# TASK
Copy every line of the data in which the word "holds" occurs.
MATERIAL FOR THE TASK Block Start
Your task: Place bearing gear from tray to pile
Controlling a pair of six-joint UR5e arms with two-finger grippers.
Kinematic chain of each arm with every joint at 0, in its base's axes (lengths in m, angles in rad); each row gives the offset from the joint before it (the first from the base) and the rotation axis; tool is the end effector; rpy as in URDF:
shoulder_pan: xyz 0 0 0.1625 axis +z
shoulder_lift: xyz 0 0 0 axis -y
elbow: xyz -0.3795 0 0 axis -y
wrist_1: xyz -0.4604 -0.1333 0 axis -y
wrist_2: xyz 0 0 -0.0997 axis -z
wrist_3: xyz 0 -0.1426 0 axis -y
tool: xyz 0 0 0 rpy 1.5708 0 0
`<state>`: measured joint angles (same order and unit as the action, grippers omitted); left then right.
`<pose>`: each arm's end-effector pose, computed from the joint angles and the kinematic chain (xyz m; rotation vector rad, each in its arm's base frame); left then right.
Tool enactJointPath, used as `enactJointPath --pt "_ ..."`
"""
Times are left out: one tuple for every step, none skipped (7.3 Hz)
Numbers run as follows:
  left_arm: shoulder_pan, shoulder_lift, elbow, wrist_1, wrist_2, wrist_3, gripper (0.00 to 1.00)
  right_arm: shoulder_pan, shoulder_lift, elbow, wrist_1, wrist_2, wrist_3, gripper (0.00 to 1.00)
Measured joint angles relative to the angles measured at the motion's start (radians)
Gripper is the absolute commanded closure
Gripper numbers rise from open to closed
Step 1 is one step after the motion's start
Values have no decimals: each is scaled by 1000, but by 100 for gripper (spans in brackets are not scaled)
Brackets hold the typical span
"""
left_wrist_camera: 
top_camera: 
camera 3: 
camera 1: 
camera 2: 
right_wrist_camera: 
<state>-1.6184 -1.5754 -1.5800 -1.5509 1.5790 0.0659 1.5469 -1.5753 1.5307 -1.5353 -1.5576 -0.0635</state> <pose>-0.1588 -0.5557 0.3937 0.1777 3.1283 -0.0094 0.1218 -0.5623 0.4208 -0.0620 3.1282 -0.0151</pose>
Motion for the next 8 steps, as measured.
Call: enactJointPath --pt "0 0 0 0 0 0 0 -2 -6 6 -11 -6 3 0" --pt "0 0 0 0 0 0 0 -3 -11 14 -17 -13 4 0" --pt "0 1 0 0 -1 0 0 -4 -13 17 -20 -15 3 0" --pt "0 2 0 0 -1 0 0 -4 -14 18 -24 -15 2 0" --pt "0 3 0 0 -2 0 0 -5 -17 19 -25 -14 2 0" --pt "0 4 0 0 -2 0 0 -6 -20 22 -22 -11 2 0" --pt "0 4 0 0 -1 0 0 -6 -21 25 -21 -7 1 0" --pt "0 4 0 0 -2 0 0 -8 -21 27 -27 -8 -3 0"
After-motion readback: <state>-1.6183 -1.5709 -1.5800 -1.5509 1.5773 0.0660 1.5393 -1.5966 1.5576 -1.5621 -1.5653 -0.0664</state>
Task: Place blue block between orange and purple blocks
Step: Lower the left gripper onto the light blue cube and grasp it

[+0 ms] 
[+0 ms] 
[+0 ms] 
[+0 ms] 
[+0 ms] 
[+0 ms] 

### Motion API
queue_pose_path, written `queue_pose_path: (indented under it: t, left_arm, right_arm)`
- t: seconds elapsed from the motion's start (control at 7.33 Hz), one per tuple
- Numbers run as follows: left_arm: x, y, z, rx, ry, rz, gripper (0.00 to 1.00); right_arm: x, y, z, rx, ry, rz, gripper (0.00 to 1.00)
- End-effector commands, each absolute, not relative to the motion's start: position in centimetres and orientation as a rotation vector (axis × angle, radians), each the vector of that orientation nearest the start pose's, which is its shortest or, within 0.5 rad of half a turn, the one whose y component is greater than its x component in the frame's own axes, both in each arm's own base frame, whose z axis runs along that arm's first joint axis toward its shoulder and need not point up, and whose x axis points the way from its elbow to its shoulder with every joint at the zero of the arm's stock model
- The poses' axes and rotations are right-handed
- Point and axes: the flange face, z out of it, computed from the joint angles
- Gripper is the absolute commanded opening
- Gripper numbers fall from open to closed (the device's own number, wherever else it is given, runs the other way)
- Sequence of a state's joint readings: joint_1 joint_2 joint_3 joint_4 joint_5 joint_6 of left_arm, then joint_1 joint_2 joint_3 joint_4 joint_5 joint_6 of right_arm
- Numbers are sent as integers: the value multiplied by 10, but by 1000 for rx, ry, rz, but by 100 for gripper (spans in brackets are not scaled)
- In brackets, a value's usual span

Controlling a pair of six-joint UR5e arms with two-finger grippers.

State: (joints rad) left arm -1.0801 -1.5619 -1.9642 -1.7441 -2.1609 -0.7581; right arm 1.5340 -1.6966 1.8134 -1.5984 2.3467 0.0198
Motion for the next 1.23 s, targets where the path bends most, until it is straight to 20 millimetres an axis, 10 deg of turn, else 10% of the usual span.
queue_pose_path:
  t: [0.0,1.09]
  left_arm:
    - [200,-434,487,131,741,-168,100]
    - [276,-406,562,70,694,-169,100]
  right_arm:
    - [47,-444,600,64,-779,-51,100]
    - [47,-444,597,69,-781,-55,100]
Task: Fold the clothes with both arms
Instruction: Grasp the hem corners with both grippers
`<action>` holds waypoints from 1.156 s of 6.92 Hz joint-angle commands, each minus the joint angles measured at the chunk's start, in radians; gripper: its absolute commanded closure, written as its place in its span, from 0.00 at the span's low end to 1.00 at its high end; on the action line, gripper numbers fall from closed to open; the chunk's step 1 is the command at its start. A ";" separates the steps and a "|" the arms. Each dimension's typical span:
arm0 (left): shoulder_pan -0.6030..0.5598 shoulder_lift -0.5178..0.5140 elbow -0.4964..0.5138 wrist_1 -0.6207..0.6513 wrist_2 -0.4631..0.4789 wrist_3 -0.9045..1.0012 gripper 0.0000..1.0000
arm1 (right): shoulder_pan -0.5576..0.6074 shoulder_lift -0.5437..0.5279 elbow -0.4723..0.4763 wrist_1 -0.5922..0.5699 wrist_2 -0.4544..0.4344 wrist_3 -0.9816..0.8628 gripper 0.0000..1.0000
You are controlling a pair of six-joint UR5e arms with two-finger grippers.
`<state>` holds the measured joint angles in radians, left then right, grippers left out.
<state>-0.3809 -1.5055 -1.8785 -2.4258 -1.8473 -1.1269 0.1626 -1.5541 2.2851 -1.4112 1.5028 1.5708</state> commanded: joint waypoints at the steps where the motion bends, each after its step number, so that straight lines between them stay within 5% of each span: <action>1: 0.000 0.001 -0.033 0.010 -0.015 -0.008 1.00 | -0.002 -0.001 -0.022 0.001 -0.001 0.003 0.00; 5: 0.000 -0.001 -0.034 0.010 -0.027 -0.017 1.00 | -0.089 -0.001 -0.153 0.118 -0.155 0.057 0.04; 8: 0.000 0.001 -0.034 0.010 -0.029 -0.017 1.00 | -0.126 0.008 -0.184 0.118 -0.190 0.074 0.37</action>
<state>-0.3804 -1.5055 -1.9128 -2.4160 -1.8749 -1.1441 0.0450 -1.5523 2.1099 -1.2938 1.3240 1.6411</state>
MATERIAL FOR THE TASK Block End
# OUTPUT OF THE EXERCISE
`<action>` holds waypoints from 1.156 s of 6.92 Hz joint-angle commands, each minus the joint angles measured at the chunk's start, in radians; gripper: its absolute commanded closure, written as its place in its span, from 0.00 at the span's low end to 1.00 at its high end; on the action line, gripper numbers fall from closed to open; the chunk's step 1 is the command at its start. A ";" separates the steps and a "|" the arms. Each dimension's typical span:
`<state>` holds the measured joint angles in radians, left then right, grippers left out.

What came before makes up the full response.